Visualizing High-Dimensional Data in the Browser with SVD, t-SNE and Three.js by Nicolas Kruchten.
From the post:
Data visualization, by definition, involves making a two- or three-dimensional picture of data, so when the data being visualized inherently has many more dimensions than two or three, a big component of data visualization is dimensionality reduction. Dimensionality reduction is also often the first step in a big-data machine-learning pipeline, because most machine-learning algorithms suffer from the Curse of Dimensionality: more dimensions in the input means you need exponentially more training data to create a good model.
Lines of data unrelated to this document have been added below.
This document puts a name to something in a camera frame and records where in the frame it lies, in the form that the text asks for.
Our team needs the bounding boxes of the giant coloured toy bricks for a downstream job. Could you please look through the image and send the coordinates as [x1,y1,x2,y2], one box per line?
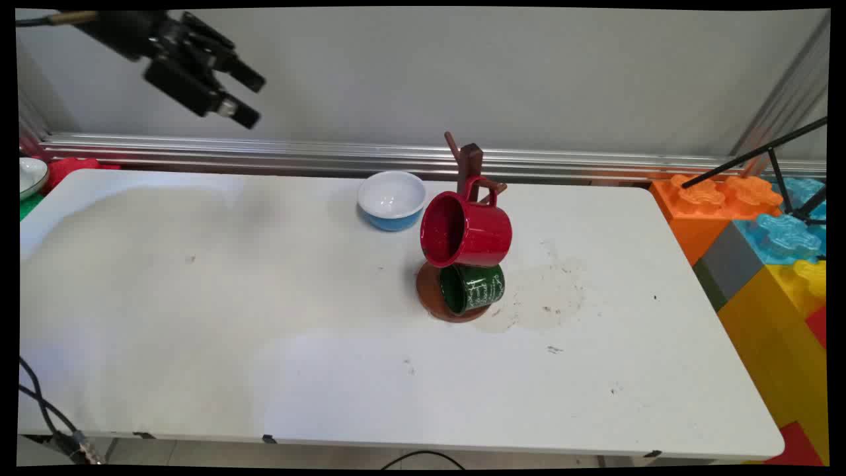
[717,259,830,463]

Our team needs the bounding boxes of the aluminium frame rail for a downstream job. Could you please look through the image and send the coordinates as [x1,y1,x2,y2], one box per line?
[40,132,827,182]

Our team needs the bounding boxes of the green enamel mug white print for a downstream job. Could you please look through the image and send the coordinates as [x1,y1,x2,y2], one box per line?
[439,263,506,315]

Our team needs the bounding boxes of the large red studded toy block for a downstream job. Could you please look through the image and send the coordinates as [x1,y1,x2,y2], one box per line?
[805,304,828,350]

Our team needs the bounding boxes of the orange studded toy block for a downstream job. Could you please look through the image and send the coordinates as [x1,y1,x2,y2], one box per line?
[649,173,784,266]

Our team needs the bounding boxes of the black tripod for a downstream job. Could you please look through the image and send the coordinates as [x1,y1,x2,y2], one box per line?
[681,116,828,225]

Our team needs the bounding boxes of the blue bowl white inside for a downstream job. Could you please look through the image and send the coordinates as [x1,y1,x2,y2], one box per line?
[357,171,428,232]

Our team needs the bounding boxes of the grey toy block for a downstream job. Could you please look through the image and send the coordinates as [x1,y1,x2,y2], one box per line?
[693,221,767,313]

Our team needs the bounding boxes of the red enamel mug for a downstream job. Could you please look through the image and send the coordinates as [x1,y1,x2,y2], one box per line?
[420,177,513,268]

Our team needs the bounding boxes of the small red toy block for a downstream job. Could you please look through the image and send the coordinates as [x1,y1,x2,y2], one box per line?
[767,420,826,466]

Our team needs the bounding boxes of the thin black looped cable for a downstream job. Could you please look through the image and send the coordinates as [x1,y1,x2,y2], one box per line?
[380,450,467,470]

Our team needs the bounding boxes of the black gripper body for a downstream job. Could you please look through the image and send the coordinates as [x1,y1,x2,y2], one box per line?
[69,10,200,64]

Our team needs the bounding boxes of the brown wooden mug tree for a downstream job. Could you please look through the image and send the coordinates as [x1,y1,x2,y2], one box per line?
[415,131,508,323]

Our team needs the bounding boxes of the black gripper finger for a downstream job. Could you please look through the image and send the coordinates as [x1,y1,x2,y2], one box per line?
[144,58,260,130]
[178,13,266,92]

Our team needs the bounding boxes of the light blue studded toy block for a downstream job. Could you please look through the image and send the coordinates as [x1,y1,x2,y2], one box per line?
[734,177,827,266]

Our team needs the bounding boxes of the black cable silver connector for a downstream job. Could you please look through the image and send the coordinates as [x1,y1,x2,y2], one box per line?
[19,383,105,465]

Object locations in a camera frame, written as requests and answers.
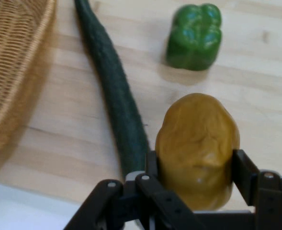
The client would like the long dark green cucumber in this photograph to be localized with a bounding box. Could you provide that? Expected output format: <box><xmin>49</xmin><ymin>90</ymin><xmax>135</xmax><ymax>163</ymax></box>
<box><xmin>73</xmin><ymin>0</ymin><xmax>154</xmax><ymax>184</ymax></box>

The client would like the yellow-brown potato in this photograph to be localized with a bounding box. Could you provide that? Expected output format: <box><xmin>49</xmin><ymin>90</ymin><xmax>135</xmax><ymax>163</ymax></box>
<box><xmin>155</xmin><ymin>92</ymin><xmax>242</xmax><ymax>212</ymax></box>

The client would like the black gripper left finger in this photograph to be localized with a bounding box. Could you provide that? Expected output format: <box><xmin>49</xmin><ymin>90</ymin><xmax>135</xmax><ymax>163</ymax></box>
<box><xmin>63</xmin><ymin>150</ymin><xmax>209</xmax><ymax>230</ymax></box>

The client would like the green bell pepper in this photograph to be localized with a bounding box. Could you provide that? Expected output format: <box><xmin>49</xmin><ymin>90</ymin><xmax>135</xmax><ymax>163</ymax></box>
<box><xmin>165</xmin><ymin>2</ymin><xmax>224</xmax><ymax>72</ymax></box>

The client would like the wooden cutting board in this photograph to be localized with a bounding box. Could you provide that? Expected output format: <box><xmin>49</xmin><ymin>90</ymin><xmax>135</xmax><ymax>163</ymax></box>
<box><xmin>0</xmin><ymin>0</ymin><xmax>282</xmax><ymax>218</ymax></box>

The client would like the woven wicker basket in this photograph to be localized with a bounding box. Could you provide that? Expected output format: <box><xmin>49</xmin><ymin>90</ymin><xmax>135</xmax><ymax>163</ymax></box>
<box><xmin>0</xmin><ymin>0</ymin><xmax>58</xmax><ymax>160</ymax></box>

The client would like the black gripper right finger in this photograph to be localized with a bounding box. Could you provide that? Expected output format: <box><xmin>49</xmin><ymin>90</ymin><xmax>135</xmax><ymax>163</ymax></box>
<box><xmin>231</xmin><ymin>149</ymin><xmax>282</xmax><ymax>230</ymax></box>

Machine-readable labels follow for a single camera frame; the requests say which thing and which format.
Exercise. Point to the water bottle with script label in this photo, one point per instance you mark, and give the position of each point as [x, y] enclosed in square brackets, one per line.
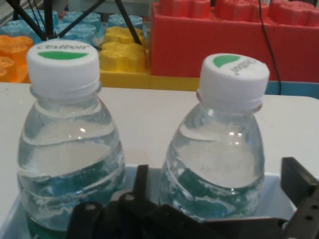
[69, 154]

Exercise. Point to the flat blue foam block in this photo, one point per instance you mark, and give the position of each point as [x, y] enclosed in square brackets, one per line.
[299, 88]

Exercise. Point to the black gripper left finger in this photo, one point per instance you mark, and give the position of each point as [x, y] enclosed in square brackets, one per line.
[124, 219]

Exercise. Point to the white box with blue front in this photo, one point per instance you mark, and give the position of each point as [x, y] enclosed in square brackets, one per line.
[276, 199]

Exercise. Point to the orange foam block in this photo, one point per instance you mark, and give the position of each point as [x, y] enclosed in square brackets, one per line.
[12, 49]

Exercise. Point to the yellow foam base block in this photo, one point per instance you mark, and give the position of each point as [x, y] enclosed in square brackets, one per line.
[154, 81]

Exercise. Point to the yellow studded foam block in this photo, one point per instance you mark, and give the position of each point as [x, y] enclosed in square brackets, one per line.
[122, 52]

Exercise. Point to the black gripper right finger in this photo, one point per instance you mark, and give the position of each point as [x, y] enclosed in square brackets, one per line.
[305, 196]

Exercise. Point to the water bottle with block-print label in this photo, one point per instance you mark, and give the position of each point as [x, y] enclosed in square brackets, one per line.
[219, 159]

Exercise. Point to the light blue studded foam block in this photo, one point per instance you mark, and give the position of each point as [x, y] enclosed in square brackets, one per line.
[79, 25]

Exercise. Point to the large red foam block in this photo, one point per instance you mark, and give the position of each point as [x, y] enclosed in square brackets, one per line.
[187, 42]

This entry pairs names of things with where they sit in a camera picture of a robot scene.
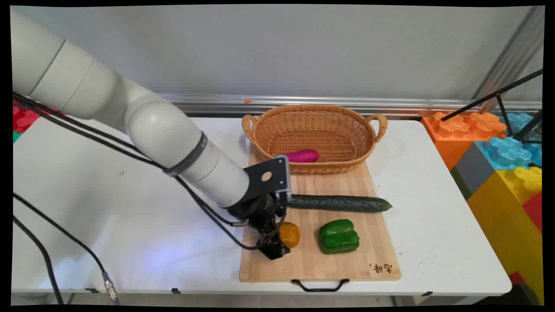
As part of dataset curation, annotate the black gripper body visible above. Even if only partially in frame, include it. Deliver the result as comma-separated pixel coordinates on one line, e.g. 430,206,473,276
227,193,288,238

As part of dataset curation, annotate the orange round fruit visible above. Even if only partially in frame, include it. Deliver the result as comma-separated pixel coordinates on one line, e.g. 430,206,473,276
278,221,301,249

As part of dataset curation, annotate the wooden cutting board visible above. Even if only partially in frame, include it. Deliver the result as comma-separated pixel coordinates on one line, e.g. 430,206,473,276
239,147,402,283

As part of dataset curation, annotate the green bell pepper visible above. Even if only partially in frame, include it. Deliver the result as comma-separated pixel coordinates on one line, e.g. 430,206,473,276
319,219,360,255

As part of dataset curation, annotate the magenta sweet potato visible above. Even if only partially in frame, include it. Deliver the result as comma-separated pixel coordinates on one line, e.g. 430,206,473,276
284,149,320,163

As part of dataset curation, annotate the dark green cucumber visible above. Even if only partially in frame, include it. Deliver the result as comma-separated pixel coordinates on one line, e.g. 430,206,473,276
288,194,393,213

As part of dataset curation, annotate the woven wicker basket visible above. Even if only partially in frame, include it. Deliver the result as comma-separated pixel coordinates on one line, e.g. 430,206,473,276
242,104,388,175

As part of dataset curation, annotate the orange giant toy brick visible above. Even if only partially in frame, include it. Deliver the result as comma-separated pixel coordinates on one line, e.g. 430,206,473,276
421,111,508,172

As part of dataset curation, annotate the grey giant toy brick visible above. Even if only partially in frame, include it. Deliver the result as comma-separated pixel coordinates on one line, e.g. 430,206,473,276
450,142,496,201

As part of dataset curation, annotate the yellow giant toy brick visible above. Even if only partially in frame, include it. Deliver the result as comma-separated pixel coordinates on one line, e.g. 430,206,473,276
467,166,544,304

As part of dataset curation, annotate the blue giant toy brick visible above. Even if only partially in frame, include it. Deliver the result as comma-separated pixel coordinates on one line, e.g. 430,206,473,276
475,112,543,171

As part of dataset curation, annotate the red studded toy brick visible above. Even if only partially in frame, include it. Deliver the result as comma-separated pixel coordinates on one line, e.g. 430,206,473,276
12,102,65,134

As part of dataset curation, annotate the red giant toy brick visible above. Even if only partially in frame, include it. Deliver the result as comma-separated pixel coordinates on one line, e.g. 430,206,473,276
522,191,543,234

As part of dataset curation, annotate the black tripod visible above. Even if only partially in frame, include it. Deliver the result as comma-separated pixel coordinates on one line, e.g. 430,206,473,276
441,68,544,144

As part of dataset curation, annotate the black wrist camera mount plate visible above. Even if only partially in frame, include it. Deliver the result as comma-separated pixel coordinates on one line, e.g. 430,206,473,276
236,156,292,207

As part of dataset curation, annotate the black cutting board handle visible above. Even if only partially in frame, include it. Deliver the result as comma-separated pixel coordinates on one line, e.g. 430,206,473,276
291,279,350,293

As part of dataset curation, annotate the aluminium wall rail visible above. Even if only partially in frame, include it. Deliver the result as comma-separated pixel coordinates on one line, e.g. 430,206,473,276
157,94,542,117

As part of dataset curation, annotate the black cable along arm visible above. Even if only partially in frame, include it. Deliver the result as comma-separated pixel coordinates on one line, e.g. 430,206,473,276
12,91,287,251

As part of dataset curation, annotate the black cable with metal connector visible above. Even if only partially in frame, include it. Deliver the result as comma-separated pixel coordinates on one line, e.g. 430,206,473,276
12,193,119,302

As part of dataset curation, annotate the thin black cable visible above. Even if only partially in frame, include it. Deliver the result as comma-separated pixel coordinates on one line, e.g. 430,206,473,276
12,215,65,305

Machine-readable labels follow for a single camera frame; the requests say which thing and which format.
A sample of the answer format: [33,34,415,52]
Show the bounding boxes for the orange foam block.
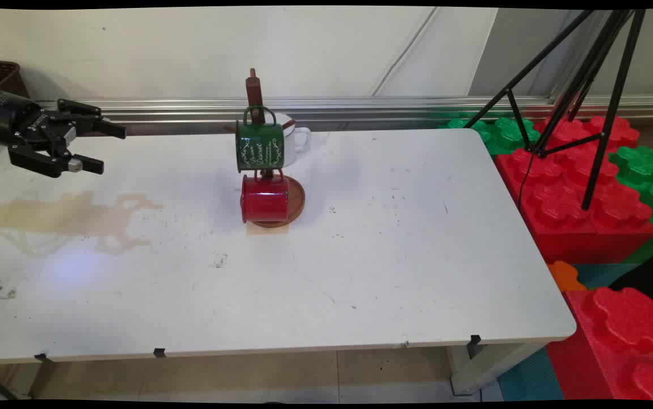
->
[546,260,588,292]

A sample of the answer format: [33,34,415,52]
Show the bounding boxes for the black tripod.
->
[463,9,647,211]

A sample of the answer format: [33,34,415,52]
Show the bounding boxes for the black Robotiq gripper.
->
[0,85,127,179]

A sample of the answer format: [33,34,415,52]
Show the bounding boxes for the white table leg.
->
[447,340,550,397]

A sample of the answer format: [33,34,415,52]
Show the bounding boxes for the white wall cable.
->
[371,7,441,97]

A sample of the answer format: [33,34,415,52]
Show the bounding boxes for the dark brown wicker basket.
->
[0,59,30,101]

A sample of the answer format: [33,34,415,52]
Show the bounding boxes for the red enamel mug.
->
[240,169,291,225]

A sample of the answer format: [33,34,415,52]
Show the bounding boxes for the teal foam block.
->
[496,346,565,401]
[573,262,641,291]

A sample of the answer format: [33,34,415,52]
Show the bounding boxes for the brown wooden mug tree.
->
[224,68,307,229]

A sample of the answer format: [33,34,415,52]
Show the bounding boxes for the green enamel mug white print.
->
[235,105,286,173]

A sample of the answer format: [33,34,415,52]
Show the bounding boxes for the aluminium window rail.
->
[30,95,653,135]

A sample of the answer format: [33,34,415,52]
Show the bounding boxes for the green foam block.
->
[437,116,541,156]
[609,145,653,235]

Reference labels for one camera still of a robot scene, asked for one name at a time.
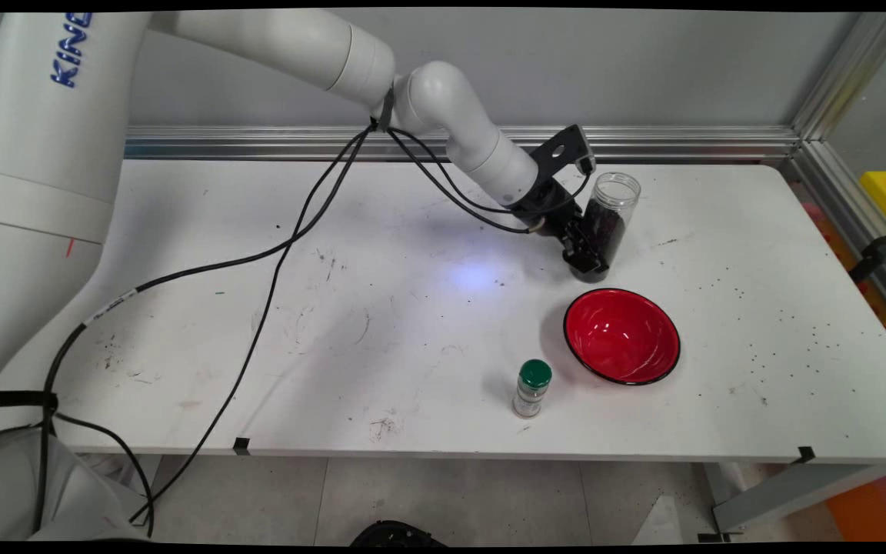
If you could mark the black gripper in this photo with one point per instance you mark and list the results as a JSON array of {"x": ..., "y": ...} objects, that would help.
[{"x": 551, "y": 208}]

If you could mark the clear jar with black grains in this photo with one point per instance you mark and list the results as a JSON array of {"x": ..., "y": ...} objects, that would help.
[{"x": 616, "y": 208}]

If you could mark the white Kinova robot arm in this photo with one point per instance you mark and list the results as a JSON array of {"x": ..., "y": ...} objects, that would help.
[{"x": 43, "y": 154}]

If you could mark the red bowl with black rim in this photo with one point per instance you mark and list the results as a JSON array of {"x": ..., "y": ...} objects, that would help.
[{"x": 620, "y": 338}]

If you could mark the small green-lid spice bottle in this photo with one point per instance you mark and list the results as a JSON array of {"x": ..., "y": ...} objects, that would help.
[{"x": 531, "y": 392}]

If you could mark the small black tape marker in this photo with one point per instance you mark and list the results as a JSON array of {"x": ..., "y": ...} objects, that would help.
[
  {"x": 241, "y": 445},
  {"x": 804, "y": 455}
]

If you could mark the round black object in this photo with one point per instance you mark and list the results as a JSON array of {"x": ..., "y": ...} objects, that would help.
[{"x": 397, "y": 533}]

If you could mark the orange plastic crate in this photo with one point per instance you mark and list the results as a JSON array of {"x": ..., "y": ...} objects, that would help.
[{"x": 874, "y": 508}]

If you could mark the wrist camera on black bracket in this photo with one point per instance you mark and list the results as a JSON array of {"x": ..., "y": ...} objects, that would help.
[{"x": 558, "y": 150}]

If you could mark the long aluminium frame rail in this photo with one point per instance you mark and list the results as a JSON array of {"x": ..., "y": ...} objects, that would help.
[{"x": 720, "y": 142}]

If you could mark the short aluminium frame rail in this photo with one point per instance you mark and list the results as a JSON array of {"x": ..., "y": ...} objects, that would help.
[{"x": 835, "y": 196}]

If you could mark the aluminium frame post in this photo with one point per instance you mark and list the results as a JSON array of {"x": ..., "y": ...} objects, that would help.
[{"x": 847, "y": 73}]

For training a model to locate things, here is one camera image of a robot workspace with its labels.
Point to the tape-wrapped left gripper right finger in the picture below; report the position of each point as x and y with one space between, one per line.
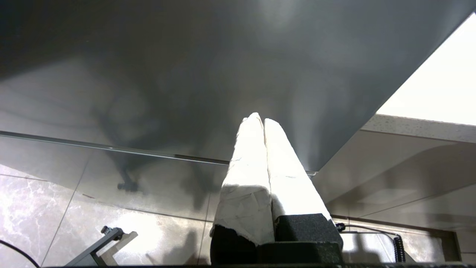
290 178

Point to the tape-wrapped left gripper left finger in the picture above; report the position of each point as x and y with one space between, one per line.
247 178

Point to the shiny metal robot base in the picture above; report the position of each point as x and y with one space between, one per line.
368 247

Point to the steel under-counter cabinet front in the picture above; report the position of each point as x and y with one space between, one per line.
401 178

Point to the steel appliance door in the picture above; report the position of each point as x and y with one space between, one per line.
167 74

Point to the grey metal base bracket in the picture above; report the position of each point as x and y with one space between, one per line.
100 247
Datacratic’s products operate on billions of data points (big data) in tens of thousands of dimensions (big problem), and in this post, we show off a proof of concept for interactively visualizing this kind of data in a browser, in 3D (of course, the images on the screen are two-dimensional but we use interactivity, motion and perspective to evoke a third dimension).
Both the post and the demo are very impressive!
For a compelling review, see Dimension Reduction: A Guided Tour by Christopher J.C. Burges.
Christopher captures my concern with dimensional reduction in the first sentence of the introduction:
Dimension reduction1 is the mapping of data to a lower dimensional space such that uninformative variance in the data is discarded, or such that a subspace in which the data lives is detected.
I understand the need for dimensional reduction and that it can produce useful results. But what is being missed in the “…uniformative variance in the data…” is unknown.
Not an argument against dimensional reduction but a caution to avoid quickly dismissing variation in data as “uninformative.”